Thursday, November 13, 2008

My Patience Runs Red With The Blood Of Netflix

Remember how I rented PROFONDO ROSSO/DEEP RED, only to find it was a cheap-ass bootleg? I thought to myself "eh, no big deal, it's uncut and in scope I can manage". Well, there was one thing I didn't bother to check...

...if it was actually in English.

You see, Anchor Bay had made a big hairy deal out of having restored the film for the first time. What they actually did was spliced the English dubbed audio from the 98 minute Export version into the uncut 126 minute Integrale version, and for that half-hour of "new" footage, there simply was no English dubbing. The legitimate release from Anchor Bay/Blue Undeground includes both partial English subtitles for the scene where the English audio was lost (or maybe it was never recorded... nobody's ever certain on films this old), and also the Italian dub with full English subtitles. They also created English titles from scratch... which I sorta' went over last time. They look too digital for my tastes, but they're not quite as awful as those on the otherwise spectacular SHOGUN ASSASSINS restoration Animeigo cobbled together.

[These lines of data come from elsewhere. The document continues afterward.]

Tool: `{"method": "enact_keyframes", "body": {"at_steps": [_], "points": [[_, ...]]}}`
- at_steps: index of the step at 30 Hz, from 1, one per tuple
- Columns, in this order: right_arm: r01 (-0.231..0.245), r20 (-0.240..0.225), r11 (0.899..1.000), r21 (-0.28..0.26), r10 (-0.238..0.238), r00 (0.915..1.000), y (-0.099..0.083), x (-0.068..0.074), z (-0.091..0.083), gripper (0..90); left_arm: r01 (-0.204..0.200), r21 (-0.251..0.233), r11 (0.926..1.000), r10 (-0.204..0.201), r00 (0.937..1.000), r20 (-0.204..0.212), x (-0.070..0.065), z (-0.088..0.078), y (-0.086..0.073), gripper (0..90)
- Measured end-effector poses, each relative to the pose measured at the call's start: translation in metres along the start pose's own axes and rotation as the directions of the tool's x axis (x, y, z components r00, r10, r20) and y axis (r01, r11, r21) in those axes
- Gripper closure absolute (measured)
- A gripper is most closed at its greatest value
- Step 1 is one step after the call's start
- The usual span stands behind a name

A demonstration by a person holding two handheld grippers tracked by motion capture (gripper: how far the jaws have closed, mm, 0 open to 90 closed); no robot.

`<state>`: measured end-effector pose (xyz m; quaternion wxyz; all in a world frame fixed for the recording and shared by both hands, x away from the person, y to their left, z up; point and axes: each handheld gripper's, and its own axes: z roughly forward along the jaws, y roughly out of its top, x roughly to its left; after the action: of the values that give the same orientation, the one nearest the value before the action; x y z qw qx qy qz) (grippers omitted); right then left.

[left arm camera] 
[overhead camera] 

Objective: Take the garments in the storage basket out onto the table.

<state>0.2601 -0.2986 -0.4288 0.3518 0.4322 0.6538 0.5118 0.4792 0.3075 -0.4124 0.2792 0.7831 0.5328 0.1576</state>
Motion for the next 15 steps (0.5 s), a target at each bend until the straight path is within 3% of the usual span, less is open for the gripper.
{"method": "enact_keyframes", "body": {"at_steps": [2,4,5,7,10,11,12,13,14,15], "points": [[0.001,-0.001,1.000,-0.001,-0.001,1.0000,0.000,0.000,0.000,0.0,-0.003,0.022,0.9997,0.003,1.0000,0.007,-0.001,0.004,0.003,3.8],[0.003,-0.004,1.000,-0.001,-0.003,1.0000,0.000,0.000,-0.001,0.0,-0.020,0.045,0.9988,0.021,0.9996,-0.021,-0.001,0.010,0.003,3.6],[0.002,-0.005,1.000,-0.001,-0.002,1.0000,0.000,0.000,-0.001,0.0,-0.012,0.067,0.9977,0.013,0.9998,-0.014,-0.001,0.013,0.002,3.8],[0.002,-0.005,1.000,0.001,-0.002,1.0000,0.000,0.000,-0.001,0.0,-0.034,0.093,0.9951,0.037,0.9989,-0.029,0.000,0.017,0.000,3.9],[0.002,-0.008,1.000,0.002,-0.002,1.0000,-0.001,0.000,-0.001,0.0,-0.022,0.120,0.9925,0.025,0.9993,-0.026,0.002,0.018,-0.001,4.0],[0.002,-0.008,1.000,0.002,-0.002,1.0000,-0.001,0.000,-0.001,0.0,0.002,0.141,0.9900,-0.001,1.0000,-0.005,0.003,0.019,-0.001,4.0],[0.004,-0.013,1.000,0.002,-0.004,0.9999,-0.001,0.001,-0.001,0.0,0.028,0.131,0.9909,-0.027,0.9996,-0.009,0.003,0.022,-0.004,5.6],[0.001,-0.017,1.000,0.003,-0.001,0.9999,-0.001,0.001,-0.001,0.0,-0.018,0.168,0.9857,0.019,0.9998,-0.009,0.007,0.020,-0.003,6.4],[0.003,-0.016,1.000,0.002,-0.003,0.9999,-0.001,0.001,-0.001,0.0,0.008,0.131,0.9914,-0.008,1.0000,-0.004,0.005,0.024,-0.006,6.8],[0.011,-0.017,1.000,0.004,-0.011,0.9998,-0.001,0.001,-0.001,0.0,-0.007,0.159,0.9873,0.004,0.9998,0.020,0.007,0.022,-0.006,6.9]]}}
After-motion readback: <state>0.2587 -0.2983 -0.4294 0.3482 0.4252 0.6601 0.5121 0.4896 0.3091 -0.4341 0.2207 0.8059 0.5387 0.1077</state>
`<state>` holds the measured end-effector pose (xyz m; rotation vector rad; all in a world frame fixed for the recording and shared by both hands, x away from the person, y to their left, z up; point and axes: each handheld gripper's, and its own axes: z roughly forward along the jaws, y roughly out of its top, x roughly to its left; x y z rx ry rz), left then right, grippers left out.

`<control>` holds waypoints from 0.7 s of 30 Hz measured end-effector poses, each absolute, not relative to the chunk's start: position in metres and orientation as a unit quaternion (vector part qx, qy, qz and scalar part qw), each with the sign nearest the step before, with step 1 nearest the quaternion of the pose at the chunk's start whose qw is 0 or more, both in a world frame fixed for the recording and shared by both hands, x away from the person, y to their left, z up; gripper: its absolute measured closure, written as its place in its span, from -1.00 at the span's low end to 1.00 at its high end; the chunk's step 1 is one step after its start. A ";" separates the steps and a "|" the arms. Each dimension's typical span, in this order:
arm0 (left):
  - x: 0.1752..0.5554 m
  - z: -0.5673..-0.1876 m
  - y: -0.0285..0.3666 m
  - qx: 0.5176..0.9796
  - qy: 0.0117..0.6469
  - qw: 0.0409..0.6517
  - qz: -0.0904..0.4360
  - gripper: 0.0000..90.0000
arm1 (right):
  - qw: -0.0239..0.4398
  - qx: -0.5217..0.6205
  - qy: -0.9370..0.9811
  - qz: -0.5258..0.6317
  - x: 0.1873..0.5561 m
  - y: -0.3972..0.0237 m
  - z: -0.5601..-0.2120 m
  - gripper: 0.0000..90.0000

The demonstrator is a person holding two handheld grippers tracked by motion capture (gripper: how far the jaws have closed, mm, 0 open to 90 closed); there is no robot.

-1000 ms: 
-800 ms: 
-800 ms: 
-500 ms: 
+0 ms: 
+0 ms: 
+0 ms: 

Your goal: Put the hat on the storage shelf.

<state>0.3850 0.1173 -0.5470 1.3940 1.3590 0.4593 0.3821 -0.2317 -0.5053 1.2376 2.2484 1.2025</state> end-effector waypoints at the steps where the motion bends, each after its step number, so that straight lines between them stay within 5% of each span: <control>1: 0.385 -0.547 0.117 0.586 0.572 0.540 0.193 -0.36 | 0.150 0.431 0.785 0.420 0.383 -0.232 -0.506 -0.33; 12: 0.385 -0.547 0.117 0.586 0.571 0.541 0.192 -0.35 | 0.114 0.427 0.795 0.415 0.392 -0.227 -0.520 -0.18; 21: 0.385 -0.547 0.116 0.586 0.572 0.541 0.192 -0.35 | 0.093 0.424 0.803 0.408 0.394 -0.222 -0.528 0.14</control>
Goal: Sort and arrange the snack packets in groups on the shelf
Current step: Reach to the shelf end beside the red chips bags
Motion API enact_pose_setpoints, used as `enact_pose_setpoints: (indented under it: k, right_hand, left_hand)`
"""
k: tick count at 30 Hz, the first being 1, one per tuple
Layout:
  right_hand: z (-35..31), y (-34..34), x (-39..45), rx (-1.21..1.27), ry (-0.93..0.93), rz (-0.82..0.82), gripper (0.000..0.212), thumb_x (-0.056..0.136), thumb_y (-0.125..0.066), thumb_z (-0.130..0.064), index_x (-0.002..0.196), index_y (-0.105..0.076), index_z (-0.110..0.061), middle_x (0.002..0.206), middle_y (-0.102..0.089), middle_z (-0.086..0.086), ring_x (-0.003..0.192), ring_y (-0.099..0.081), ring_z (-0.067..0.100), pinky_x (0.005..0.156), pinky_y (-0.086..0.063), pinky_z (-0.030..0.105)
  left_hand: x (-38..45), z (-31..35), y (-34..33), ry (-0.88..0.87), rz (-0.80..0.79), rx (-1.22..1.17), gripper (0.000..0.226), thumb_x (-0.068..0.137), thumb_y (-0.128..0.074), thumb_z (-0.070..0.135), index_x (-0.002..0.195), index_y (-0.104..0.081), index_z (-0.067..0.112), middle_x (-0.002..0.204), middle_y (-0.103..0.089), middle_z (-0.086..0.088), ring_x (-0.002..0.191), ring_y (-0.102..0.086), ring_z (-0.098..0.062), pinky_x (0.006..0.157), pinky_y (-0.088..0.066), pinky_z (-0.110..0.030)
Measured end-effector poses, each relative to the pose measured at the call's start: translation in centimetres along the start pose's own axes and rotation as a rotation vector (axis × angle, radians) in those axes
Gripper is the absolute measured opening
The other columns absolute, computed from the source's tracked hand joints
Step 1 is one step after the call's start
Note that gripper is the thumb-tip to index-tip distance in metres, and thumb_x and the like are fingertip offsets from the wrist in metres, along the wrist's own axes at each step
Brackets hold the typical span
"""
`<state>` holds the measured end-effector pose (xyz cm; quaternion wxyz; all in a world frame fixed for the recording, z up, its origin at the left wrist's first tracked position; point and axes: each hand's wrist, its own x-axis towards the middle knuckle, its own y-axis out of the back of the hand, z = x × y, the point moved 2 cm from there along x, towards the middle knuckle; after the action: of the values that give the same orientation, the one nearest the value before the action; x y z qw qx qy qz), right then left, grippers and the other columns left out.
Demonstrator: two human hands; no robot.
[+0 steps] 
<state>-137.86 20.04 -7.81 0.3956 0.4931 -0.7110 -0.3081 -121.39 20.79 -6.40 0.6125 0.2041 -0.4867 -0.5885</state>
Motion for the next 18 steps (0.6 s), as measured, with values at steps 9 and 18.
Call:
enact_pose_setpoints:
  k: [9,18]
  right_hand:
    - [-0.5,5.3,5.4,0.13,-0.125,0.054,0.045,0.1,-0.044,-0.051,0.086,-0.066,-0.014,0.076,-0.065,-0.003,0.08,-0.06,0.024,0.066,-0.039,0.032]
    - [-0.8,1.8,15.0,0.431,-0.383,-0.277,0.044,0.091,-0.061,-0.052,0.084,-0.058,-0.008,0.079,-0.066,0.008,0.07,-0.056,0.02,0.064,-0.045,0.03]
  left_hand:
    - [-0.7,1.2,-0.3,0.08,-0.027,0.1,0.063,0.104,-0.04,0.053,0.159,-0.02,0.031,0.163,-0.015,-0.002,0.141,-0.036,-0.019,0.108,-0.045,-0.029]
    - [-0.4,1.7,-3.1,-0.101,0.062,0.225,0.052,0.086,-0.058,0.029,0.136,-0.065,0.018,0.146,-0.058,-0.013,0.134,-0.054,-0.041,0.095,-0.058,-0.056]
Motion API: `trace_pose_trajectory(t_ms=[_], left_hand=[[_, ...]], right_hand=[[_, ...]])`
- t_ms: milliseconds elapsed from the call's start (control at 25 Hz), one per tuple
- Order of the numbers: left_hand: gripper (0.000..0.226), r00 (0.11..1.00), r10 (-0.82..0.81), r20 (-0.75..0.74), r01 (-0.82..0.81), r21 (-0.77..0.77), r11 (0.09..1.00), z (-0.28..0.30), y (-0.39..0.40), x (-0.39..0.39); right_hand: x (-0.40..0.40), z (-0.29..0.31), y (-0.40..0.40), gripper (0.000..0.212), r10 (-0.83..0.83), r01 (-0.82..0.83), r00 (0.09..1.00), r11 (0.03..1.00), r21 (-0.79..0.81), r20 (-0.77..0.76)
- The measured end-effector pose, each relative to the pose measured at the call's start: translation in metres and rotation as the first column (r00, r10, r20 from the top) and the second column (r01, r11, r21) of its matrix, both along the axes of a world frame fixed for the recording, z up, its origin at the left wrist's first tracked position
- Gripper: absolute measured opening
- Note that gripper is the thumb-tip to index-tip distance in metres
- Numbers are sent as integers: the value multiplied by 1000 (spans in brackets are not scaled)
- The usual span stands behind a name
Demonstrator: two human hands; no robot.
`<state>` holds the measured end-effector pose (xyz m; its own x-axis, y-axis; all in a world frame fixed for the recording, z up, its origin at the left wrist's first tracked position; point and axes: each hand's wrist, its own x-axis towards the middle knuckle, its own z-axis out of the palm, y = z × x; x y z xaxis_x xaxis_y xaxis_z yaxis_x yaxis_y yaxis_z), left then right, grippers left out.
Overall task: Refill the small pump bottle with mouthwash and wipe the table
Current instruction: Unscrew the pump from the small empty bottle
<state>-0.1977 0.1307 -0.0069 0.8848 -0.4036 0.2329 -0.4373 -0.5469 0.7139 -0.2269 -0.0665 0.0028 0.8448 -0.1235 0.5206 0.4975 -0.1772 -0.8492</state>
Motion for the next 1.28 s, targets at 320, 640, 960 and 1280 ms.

I don't mind watching films with subtitles portions in the slightest. I don't mind watching films in languages I don't even understand a word of without subtitles, so long as it's artistically able to hold my attention. But being handed a bootleg that forgot to steal the English subtitles is simply inexcusable. For the second time in a row I'm almost certain to sending a Dario film I really do want to see back to Netflix unwatched, and words can't rightly explain how pissed off I am for it.

Oh, fun. In Japan they released Profondo Rosso as SUSPIRIA 2, even though Suspiria came out two years after Profondo Rosso in Italy. L'INFERNO, which really was Suspiria part 2, was released simply as "Inferno".

To vent my rage, I share with you stolen JPG's of awesome vintage Japanese posters:



There's also something that Pioneer Japan is calling "Suspiria 2000". Don't get excited; it's just Al Festa's FATAL FRAMES.